Governo pretende aprovar lei que permite que oficiais da reserva possam fazer a gestão das unidades

13.03.2019

Criciúma deve ganhar em 2020 o seu primeiro colégio militar. É essa a expectativa do comandante da 6ª Região de Polícia Militar, coronel Cosme Manique Barreto. “Eu tenho confiança e fé que vai acontecer o colégio, acredito que em 2020 a gente possa estar inaugurando a unidade aqui do Sul", disse o comandante.

A ideia vem sendo debatida nos últimos anos. A unidade mais cotada era a Escola Heriberto Hülse, no Bairro Próspera, mas a possibilidade não agradou a comunidade escolar e provocou protestos de professores. A situação fez surgir um novo nome, o da Escola Rubens de Arruda Ramos, no Bairro Ceará, que fica a um quilômetro de distância da sede do comando militar. 

De acordo com o deputado estadual Jessé Lopes (PSL/SC), idealizador do projeto,  resta agora o aval do governador para implantar em Criciúma o colégio militar.

Proximidade

A proximidade da escola com o comando é um benefício, mas não é obrigatória. “É independente do ambiente, lógico que, se o colégio for próximo da instituição policial militar, fica mais fácil para uma troca de atividades, de serviços que possam decorrer à própria administração do colégio. Mas não há essa necessidade de dizer que sem isso não pode acontecer”, declarou Coronel Cosme Manique Barreto. 

“Qualquer escola com as condições mínimas e que tenha possibilidade ser fechada pelo número diminuto de alunos tranquilamente pode ser encampada para o projeto”, complementa.

Participação de oficiais da reserva

A resistência de escolas em receber a novidade não é o maior empecilho para que o Governo do Estado leve adiante o projeto do colégio militar. A ideia esbarra, principalmente, na necessidade prevista no estatuto de polícia militar, que, segundo Lopes, coloca como obrigação que as atividades sejam desenvolvidas por policiais da ativa. 

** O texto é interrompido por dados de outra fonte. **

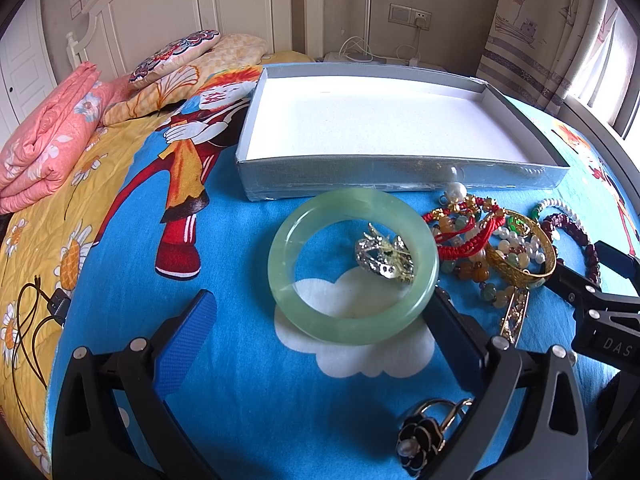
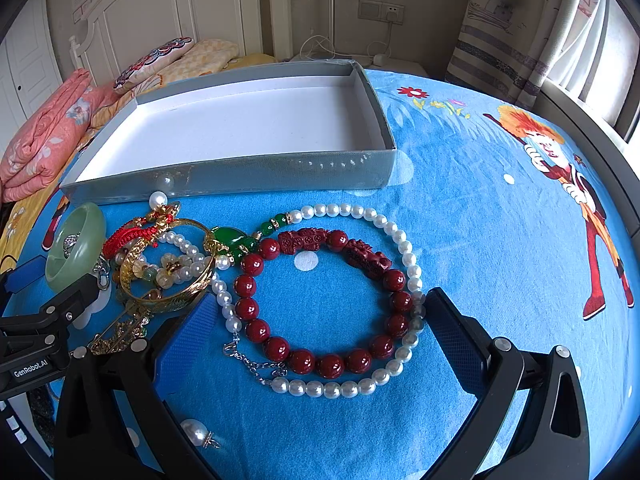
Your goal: Organize jewelry
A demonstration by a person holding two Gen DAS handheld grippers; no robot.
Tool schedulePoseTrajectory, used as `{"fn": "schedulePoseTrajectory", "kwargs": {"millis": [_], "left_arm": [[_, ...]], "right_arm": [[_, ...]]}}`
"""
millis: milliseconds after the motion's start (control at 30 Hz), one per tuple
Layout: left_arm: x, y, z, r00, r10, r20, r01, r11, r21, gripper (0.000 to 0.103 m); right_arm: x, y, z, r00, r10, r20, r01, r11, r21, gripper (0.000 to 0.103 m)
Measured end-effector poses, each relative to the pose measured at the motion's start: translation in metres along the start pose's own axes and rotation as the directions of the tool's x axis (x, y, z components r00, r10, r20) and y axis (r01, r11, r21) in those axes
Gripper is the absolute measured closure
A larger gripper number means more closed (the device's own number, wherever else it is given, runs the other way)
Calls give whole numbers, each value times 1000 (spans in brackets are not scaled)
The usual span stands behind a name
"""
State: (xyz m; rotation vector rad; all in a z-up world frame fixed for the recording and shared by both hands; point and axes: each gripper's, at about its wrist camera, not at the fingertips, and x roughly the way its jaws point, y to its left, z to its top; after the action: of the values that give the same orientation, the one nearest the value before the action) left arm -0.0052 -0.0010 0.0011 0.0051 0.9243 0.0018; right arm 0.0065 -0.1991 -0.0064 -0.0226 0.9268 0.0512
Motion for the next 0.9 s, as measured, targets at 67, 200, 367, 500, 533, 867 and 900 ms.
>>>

O secretário de Estado da Educação, Natalino Uggioni, já adiantou que o Governo estuda como solução desenvolver uma lei que crie a possibilidade de utilização de oficiais da reserva.

Expectativas

A expectativa do Governo, de acordo com o secretário, é de que, após superada essa questão legal, o sistema militar possa ser implantado em aproximadamente 40 escolas catarinenses, entre estaduais e municipais. As cidades e unidades já estão sendo mapeadas pelas equipes da Secretaria de Educação e da Polícia Militar. 

O modelo buscado é o que tem militares na direção da escola e professores da rede responsáveis pelas aulas. “Esse é o modelo que tem dado muito certo em alguns estados e com os resultados, principalmente nos indicadores da educação por parte dos alunos, bem melhores também”, afirma Uggioni. 

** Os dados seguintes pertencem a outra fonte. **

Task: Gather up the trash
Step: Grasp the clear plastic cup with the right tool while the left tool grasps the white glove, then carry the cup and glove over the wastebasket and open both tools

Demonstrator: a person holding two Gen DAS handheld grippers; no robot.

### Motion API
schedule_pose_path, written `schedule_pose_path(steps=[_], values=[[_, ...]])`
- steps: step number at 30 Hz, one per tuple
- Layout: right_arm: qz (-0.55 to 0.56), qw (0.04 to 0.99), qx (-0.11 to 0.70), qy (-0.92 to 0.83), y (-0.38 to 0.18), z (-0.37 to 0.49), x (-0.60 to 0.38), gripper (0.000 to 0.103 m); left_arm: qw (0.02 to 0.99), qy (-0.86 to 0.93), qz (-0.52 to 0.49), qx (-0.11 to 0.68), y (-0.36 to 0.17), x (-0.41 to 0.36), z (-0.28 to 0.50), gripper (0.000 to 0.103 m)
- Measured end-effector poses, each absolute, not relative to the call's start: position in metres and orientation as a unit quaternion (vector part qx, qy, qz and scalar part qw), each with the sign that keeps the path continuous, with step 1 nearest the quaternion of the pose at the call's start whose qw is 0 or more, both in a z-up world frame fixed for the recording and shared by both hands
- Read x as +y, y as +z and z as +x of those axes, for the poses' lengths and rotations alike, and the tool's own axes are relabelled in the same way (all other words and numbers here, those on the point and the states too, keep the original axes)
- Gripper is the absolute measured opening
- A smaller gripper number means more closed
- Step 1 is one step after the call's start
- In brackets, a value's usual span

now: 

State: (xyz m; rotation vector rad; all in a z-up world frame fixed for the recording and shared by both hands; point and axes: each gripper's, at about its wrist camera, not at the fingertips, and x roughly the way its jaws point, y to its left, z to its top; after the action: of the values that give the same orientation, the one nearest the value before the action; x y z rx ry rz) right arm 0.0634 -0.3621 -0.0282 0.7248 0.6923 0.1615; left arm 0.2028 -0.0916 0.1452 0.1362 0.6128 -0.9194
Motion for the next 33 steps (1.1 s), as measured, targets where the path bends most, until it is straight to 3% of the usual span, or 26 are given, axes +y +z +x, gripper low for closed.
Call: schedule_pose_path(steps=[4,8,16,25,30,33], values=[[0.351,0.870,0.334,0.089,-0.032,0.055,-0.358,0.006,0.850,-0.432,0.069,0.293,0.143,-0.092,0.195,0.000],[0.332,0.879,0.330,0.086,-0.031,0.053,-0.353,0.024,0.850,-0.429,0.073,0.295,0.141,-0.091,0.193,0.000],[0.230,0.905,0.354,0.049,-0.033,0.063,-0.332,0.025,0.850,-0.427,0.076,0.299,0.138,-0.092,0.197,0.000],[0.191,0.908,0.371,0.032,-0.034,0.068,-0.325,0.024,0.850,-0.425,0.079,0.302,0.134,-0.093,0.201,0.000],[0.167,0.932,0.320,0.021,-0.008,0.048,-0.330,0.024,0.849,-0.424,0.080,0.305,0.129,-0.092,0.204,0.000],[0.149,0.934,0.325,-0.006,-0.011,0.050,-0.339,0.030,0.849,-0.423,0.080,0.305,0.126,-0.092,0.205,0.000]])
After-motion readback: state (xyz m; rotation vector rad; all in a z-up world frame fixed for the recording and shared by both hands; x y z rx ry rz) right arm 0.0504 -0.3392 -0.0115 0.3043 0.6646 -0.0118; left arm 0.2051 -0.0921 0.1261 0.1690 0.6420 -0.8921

Manifesto pela não militarização

A comunidade escolar criou um Manifesto Pela Não Militarização da E.E.B. Governador Heriberto Hülse. O documento reúne informações sobre os encontros, as opiniões de alunos, pais, responsáveis e do corpo docente, e também mostra o que foi tratado em reunião com a Gered e o Conselho Estadual de Educação. Além disto, os alunos estão realizando um abaixo-assinado junto à comunidade para mostrar a contrariedade à possibilidade de usar o colégio Heriberto Hülse como sede de uma escola militar na cidade.

Gered

De acordo com a gerente da Gered, Ronisi Cristina Agostinho Silva Guimarães, não existe um posicionamento oficial da Secretaria de Estado da Educação. “Não temos nenhuma orientação da Secretaria por enquanto, não tem nada decidido oficialmente e aguardamos a posição da Secretaria”, declara a gerente.